WHAT YOU ARE ASKED TO DO: Going down the listing below, print exactly each line from the one with "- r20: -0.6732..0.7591" up to and including the one with "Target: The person", and skip the rest.

EXTRACTED MATERIAL:
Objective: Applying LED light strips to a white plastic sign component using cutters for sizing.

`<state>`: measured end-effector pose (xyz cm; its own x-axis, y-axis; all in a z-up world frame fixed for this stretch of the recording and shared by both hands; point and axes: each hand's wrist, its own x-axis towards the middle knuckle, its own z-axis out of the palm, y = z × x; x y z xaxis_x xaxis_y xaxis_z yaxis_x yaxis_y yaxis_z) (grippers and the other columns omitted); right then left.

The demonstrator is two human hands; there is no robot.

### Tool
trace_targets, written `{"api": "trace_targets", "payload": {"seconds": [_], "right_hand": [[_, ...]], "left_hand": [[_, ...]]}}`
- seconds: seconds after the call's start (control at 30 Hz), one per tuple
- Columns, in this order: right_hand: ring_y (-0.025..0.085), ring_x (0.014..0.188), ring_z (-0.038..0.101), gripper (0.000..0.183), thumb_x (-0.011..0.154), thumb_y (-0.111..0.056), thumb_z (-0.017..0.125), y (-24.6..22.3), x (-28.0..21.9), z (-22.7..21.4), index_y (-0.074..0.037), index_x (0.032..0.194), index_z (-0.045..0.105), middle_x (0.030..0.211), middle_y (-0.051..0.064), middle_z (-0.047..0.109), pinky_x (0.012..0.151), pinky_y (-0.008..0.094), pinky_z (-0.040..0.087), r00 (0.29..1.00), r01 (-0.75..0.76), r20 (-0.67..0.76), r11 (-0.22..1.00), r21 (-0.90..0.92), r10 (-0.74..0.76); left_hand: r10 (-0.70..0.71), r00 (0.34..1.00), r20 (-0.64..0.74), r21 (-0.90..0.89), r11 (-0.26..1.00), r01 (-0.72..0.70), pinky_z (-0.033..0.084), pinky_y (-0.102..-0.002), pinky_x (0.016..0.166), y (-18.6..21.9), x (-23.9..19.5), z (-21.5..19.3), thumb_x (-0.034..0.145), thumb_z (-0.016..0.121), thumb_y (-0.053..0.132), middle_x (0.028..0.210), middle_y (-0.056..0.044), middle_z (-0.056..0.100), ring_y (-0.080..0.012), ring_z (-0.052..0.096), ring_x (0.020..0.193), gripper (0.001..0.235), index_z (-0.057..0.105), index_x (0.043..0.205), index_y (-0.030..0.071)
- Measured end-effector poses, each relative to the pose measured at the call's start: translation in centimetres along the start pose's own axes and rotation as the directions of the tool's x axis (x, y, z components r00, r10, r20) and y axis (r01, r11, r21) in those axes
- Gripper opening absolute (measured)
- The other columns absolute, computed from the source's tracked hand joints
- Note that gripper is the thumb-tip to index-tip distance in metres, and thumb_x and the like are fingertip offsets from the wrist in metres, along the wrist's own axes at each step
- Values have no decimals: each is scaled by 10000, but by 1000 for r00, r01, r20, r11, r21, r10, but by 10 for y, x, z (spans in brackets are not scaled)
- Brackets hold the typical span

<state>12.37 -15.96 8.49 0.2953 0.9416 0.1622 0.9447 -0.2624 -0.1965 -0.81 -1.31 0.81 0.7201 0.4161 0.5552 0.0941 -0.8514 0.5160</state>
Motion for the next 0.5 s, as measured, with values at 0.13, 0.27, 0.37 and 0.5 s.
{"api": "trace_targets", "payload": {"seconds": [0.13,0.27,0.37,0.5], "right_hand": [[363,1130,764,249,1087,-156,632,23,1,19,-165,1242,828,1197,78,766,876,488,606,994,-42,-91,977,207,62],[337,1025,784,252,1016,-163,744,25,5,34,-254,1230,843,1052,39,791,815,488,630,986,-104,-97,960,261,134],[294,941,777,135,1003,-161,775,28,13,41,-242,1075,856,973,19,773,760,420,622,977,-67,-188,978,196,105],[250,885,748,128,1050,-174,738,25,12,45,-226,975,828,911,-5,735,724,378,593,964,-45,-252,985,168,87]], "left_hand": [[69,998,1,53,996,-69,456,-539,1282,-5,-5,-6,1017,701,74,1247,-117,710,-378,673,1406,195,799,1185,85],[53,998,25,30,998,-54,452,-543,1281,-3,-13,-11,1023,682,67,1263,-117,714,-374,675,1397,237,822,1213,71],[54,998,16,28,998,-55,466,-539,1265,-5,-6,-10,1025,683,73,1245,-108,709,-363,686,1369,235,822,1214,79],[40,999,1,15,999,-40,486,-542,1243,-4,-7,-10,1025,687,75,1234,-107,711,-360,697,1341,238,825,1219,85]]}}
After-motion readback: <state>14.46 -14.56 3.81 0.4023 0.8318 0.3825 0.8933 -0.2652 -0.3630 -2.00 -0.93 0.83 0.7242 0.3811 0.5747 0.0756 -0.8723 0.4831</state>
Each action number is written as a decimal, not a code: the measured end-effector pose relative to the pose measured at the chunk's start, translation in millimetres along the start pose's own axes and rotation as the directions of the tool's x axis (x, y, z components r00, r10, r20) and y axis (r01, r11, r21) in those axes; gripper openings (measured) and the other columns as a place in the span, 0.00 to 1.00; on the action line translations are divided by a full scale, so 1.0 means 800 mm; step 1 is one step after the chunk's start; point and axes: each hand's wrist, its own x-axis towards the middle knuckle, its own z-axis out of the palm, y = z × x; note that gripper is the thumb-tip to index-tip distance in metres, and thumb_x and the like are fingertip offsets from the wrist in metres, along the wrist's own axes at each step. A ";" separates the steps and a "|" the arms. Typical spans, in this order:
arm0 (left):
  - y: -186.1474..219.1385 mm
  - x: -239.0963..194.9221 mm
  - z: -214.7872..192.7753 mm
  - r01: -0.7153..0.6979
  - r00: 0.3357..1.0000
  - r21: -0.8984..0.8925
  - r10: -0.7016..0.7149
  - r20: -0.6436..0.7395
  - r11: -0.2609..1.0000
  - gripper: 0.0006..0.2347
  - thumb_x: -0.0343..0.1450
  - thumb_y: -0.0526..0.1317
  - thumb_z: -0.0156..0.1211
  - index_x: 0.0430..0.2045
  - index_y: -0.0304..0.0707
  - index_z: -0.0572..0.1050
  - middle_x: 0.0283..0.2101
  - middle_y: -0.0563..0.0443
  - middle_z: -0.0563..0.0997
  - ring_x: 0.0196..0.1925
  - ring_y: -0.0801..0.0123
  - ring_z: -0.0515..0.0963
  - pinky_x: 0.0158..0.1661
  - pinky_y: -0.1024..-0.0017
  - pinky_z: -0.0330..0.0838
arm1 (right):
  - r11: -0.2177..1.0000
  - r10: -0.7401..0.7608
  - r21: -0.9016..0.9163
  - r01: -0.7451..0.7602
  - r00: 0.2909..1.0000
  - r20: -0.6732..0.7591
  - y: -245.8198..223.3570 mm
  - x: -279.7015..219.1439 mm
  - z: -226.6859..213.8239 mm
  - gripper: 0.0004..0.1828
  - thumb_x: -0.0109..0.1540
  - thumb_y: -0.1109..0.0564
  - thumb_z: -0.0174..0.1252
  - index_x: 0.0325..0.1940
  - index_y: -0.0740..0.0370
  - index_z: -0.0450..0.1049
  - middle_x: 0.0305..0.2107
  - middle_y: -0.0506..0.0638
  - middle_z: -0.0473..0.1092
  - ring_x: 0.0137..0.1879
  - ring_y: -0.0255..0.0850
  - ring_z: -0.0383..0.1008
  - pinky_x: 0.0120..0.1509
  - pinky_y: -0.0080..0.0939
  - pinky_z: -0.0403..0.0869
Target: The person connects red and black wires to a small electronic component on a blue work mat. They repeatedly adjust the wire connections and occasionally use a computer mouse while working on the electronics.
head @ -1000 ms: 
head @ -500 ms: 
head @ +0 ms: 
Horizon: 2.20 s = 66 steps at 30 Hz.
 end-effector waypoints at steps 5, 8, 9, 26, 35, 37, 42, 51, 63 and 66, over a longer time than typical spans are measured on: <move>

OUTPUT:
  - r20: -0.6732..0.7591
  - y: -245.8198..223.3570 mm
  - x: -279.7015..219.1439 mm
  - z: -226.6859..213.8239 mm
  - gripper: 0.0004..0.1828
  - thumb_x: -0.0109..0.1540
  - thumb_y: -0.1109..0.0564
  - thumb_z: -0.0174..0.1252
  - index_x: 0.0325..0.1940
  - index_y: -0.0740..0.0370
  - index_z: -0.0450..0.1049
  - middle_x: 0.0305..0.2107
  - middle_y: -0.0506..0.0638
  - middle_z: -0.0473..0.1092
  - ring_x: 0.0137..0.1879
  - ring_y: -0.0255..0.0850
  - ring_z: -0.0383..0.1008
  - pinky_x: 0.0120..0.1509
  - pinky_y: -0.0080..0.0939
  - pinky_z: -0.0403..0.0869
Target: The person connects red and black wires to a small electronic component on a blue work mat. They repeatedly adjust the wire connections and occasionally use a computer mouse while working on the electronics.

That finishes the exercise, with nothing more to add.